EXERCISE DIRECTIONS: What is needed is a word-for-word copy of the lines below from the one with "(347, 150): 45" through the one with "Straight-line distance in", both included, with every picture left out.

Stored entries
....................

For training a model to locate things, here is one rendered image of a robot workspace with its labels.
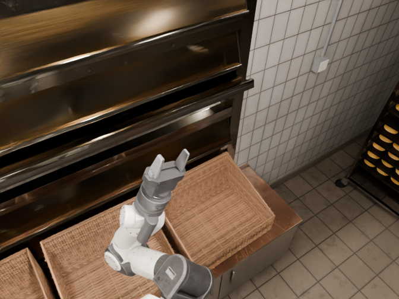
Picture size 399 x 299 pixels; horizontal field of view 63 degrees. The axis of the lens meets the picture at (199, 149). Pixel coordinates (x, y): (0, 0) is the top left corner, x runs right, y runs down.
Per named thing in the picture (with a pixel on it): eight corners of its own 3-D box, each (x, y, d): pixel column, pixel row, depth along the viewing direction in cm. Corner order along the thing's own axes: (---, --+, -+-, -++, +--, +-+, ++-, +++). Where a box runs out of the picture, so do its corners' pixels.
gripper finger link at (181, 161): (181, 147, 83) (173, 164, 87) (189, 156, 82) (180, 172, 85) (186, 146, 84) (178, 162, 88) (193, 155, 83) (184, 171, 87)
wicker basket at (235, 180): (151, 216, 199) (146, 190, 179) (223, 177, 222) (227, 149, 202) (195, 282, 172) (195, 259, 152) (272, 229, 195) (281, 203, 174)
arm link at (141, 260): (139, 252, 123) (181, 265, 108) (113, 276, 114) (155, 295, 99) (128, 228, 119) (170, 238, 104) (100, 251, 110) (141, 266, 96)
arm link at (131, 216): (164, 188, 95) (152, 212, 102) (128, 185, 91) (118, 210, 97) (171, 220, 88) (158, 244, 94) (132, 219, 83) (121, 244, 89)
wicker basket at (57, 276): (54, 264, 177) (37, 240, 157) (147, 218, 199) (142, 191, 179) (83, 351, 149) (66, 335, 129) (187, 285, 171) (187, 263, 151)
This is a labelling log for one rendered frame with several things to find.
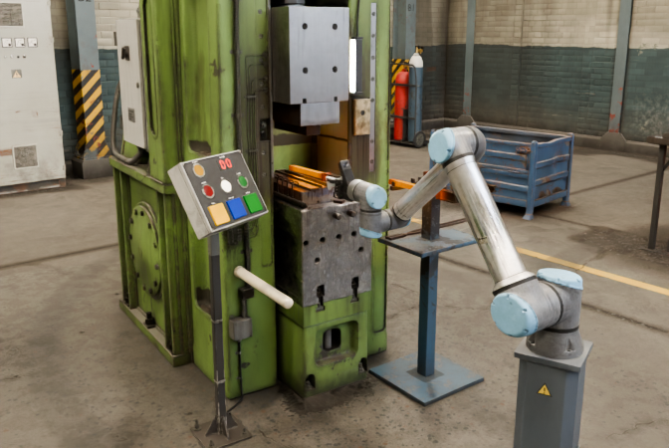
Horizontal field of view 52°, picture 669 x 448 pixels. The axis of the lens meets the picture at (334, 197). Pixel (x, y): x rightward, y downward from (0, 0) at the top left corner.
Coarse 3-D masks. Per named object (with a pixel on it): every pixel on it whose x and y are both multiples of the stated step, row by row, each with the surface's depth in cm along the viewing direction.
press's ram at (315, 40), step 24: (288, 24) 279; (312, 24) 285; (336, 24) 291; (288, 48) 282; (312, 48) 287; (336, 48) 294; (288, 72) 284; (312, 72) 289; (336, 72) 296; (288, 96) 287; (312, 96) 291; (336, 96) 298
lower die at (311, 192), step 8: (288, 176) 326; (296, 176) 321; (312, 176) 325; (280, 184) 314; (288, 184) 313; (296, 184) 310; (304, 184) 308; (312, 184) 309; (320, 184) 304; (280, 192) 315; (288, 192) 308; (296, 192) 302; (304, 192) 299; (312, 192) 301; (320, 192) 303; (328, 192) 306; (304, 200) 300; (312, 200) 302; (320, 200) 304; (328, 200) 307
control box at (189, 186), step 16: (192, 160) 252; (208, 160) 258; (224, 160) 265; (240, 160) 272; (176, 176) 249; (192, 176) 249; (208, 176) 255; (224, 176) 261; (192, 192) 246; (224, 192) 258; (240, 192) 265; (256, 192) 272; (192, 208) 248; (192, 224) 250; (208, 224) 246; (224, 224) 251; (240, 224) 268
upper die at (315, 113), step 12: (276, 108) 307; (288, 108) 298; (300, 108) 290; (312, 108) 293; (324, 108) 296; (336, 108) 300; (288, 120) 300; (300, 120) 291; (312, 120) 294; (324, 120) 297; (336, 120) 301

....................

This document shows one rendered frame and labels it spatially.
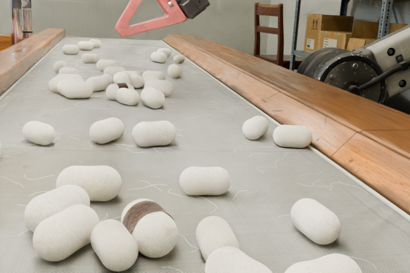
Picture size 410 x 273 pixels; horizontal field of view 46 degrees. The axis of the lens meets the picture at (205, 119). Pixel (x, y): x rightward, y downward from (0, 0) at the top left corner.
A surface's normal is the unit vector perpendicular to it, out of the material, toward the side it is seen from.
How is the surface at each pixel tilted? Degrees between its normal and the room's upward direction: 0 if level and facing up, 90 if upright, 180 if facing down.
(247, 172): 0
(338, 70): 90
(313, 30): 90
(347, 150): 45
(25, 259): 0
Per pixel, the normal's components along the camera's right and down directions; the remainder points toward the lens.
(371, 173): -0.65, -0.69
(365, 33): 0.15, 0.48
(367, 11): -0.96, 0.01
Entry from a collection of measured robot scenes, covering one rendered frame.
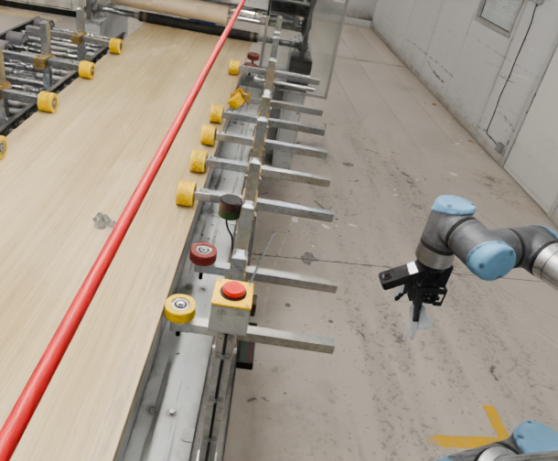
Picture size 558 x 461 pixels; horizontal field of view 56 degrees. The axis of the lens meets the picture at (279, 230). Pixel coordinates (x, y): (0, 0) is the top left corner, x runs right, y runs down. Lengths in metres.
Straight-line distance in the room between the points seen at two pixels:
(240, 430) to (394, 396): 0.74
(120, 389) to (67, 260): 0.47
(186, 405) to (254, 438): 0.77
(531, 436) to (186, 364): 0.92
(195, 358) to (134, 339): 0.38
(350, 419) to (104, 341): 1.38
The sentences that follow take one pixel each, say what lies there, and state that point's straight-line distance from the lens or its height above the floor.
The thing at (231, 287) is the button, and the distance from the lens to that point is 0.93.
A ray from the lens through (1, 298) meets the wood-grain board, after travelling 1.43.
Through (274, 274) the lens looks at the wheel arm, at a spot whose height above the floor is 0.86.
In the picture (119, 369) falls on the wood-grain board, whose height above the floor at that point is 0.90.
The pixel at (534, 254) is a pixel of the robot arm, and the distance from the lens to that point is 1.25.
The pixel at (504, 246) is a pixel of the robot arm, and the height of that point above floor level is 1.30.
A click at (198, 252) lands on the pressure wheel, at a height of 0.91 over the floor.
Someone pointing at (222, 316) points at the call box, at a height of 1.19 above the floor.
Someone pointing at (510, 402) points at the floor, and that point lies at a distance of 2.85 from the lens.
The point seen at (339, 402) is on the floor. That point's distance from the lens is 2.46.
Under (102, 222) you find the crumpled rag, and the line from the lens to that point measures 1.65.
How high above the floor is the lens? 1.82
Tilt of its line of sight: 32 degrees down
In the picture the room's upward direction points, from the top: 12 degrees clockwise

....................

COMPLETED TASK:
(347, 150): 45
(25, 259): 0
Per pixel, the normal's components along the camera's right and down directions; the remainder points toward the lens.
(371, 173): -0.65, -0.69
(365, 33): 0.15, 0.48
(367, 11): -0.96, 0.01
Entry from a collection of measured robot scenes, covering one rendered frame.
Picture size 558 x 461 pixels; horizontal field of view 56 degrees. The axis of the lens meets the picture at (279, 230). Pixel coordinates (x, y): (0, 0) is the top left corner, x runs right, y runs down. Lengths in metres.
Straight-line distance in the room between the points seen at two pixels:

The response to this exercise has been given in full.